Tarih boyunca derin bir kültüre sahip olmayan toplumların, zengin bir ekonomiye sahip oldukları görülmemiştir. Toplumun bütün kesimlerinin benimsediği, sürekli zenginleştirdiği ortak kültür, güçlü bir ekonominin beslendiği, en önemli kaynaktır. Kültür bilinci olmayan bir toplumun, ekonomi bilinci olmaz. Kültür ekonominin, ekonomi hayatın temelidir. Kültürün değerleri ekonomiye, ekonominin büyüklüğü hayata yansır.

Sezai Karakoç şiirlerinde ve düşünce kitaplarında, kültür ve ekonomiyi, bütünlük ve süreklilik içinde ele alan, düşünür ve şairlerin başında gelir. Onun düşünce ve sanat dünyasında, kültür ve ekonomi, birlikte ele alınır ve altın oranda harmanlanır. O şiir ve düşüncede oluğu gibi, kültür ve ekonomide de yeni bir çığır açmıştır. Onun için kültür ve ekonomi, alanında verilen savaş, cephelerde verilen savaştan çok daha önemlidir.
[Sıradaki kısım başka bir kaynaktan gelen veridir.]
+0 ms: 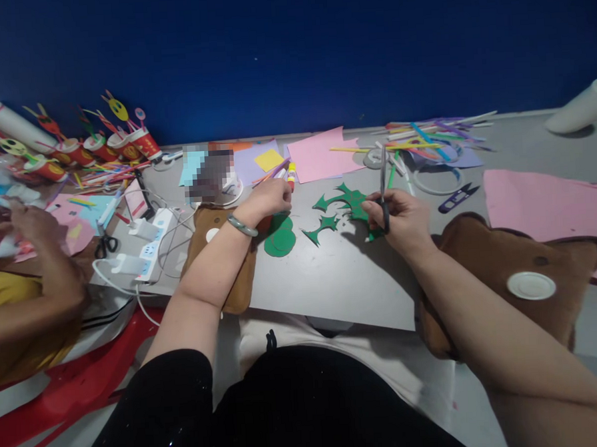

Karakoç’un “Diriliş Neslinin Amentüsü” isimli kitabında vurguladığı gibi: “İslam ekonomisinde, kişinin hür teşebbüs yetisini körelten devletçiliğe yer olmadığı gibi, tröstlerin doğumuna sebep olan tekelci özel sektör kapitalizmine de yer yoktur.” Onun önerdiği kültürel doku ve ekonomik yapıda, çarşı caminin, cami çarşının bir uzantısıdır. Müslüman toplumlarda, cami kültürün, çarşı ekonominin, iki ana dinamiğidir.

Yüzyıla yakın bir süreden beri, büyük bir savaş görmeyen Türkiye’nin, ekonomisine yeni açılımlar kazandırması, kültürüne yeni açılımlar kazandırmasına bağlıdır. Dünyanın önde gelen düşünürlerinin, sürekli vurguladıkları gibi, toplumları güçlü kılan ana dinamik, bağlandıkları ve durmadan, yeniledikleri kültürel değerleridir.

Kültürel alanda üretici olmayan toplumlar, ekonomik alanda tüketici olurlar.

Dünyada ekonomi kültüre değil, kültür ekonomiye bilinç kazandırır.